Dr Kate Seymour, Flinders University senior lecturer in Social Work, College of Education, Psychology and Social Work

PROBLEMS compromising the violence prevention goals of White Ribbon Australia have plagued the organisation for many years without being acted on.

Long before financial problems caused the organisation to announce it was in liquidation and cease operation from last week, the effectiveness of its campaign to end men’s violence against women was undermined by White Ribbon Australia’s failure to engage critically with issues concerning gender equality and the meaning of respect.

I am disappointed the critical issues identified in Stand up, speak out and act – A critical reading of Australia’s White Ribbon campaign, published in the Australian & New Zealand Journal of Criminology in July 2017, were not addressed by the organisation – especially White Ribbon Australia’s predominant narrow focus on the choices, attitudes and behaviour of individual men.

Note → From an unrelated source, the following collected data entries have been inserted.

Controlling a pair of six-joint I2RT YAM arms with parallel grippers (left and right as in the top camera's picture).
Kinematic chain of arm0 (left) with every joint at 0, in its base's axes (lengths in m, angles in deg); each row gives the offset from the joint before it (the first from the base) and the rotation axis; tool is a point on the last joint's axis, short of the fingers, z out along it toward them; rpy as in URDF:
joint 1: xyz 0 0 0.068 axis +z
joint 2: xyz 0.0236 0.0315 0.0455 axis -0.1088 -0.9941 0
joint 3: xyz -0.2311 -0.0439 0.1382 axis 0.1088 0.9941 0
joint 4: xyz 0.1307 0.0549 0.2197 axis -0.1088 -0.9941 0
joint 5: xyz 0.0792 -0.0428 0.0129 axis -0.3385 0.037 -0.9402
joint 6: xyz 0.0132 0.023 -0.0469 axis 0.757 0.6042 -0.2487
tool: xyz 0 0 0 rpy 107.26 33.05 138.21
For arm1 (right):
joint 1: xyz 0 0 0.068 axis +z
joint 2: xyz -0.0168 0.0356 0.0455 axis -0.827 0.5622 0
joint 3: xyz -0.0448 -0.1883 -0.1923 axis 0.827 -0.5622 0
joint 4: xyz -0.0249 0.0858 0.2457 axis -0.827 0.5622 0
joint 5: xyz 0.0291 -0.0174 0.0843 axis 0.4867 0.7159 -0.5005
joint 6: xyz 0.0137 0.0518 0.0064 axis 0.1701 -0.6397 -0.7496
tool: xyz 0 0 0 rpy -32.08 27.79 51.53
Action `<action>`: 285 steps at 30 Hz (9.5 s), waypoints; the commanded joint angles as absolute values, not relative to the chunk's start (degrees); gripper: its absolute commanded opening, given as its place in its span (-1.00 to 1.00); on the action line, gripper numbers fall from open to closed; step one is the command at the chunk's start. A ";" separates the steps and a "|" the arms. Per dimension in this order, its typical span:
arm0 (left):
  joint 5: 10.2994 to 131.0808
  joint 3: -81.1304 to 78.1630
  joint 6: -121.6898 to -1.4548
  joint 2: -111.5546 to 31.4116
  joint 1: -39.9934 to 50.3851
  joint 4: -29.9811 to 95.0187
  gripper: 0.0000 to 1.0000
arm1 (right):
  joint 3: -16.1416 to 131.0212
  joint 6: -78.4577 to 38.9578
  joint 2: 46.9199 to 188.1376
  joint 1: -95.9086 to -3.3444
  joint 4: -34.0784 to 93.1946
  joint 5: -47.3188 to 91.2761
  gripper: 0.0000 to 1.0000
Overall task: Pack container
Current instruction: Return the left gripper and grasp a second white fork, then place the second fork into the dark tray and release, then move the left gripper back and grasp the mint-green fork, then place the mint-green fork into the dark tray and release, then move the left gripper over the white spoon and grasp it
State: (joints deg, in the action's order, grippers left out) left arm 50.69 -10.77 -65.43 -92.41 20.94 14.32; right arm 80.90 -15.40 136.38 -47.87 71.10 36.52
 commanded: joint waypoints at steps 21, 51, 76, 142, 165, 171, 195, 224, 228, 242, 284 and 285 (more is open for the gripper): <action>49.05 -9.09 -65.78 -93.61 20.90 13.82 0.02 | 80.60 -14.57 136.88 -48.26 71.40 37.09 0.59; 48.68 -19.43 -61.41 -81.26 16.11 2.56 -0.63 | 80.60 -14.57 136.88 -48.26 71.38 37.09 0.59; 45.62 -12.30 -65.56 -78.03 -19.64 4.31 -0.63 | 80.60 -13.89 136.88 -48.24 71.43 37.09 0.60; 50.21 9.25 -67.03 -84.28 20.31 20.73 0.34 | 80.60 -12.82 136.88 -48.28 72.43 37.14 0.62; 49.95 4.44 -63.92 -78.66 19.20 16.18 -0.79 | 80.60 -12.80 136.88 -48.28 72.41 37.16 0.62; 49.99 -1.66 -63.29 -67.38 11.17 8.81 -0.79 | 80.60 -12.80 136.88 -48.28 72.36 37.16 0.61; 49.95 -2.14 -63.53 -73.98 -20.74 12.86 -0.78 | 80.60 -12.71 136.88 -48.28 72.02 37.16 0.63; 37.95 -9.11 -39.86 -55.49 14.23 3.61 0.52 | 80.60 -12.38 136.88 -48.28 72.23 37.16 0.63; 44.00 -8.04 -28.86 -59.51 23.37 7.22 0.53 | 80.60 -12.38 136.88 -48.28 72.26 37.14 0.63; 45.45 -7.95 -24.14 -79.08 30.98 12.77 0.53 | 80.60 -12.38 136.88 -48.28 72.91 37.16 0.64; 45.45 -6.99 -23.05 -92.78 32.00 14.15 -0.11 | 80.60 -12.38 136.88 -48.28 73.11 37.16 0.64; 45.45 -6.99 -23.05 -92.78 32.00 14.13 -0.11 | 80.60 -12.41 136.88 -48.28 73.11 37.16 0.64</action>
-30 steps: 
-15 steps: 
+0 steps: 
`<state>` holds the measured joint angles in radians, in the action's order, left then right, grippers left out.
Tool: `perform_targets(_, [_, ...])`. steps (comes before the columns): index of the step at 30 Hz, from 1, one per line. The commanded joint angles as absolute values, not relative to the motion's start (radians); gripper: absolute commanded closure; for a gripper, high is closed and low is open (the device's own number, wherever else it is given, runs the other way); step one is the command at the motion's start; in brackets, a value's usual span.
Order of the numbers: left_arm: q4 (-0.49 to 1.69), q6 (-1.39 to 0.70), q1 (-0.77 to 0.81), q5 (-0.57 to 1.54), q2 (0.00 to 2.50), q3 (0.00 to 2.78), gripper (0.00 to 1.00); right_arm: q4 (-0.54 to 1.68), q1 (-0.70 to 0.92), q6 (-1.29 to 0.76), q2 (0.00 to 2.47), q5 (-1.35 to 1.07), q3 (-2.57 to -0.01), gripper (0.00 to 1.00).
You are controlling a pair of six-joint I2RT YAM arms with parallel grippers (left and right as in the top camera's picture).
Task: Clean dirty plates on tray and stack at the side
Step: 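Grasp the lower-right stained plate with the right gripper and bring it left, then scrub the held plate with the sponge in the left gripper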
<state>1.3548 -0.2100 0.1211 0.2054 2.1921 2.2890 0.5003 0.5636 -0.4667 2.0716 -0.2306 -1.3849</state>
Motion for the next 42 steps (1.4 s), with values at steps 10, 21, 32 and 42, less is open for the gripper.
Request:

Unless the targets for change extend to the structural level, to the systems of privilege and inequality aligned with gender, race, ethnicity, social class, sexuality and so on, then the conditions that enable, produce and sustain violence will remain intact.

White Ribbon Australia’s failure to acknowledge and name the broader structural impediments to change is a critical concern.

If White Ribbon Australia will continue, it must make fundamental changes to be more relevant and effective in curbing men’s violence.

This will require engaging with such difficult questions as what does gender equality “look like”?, Is gender equality about treating everyone the same? How does gender equality relate to broader (in)equalities?
What does it mean to be respectful towards women?

How might men show their respect for women?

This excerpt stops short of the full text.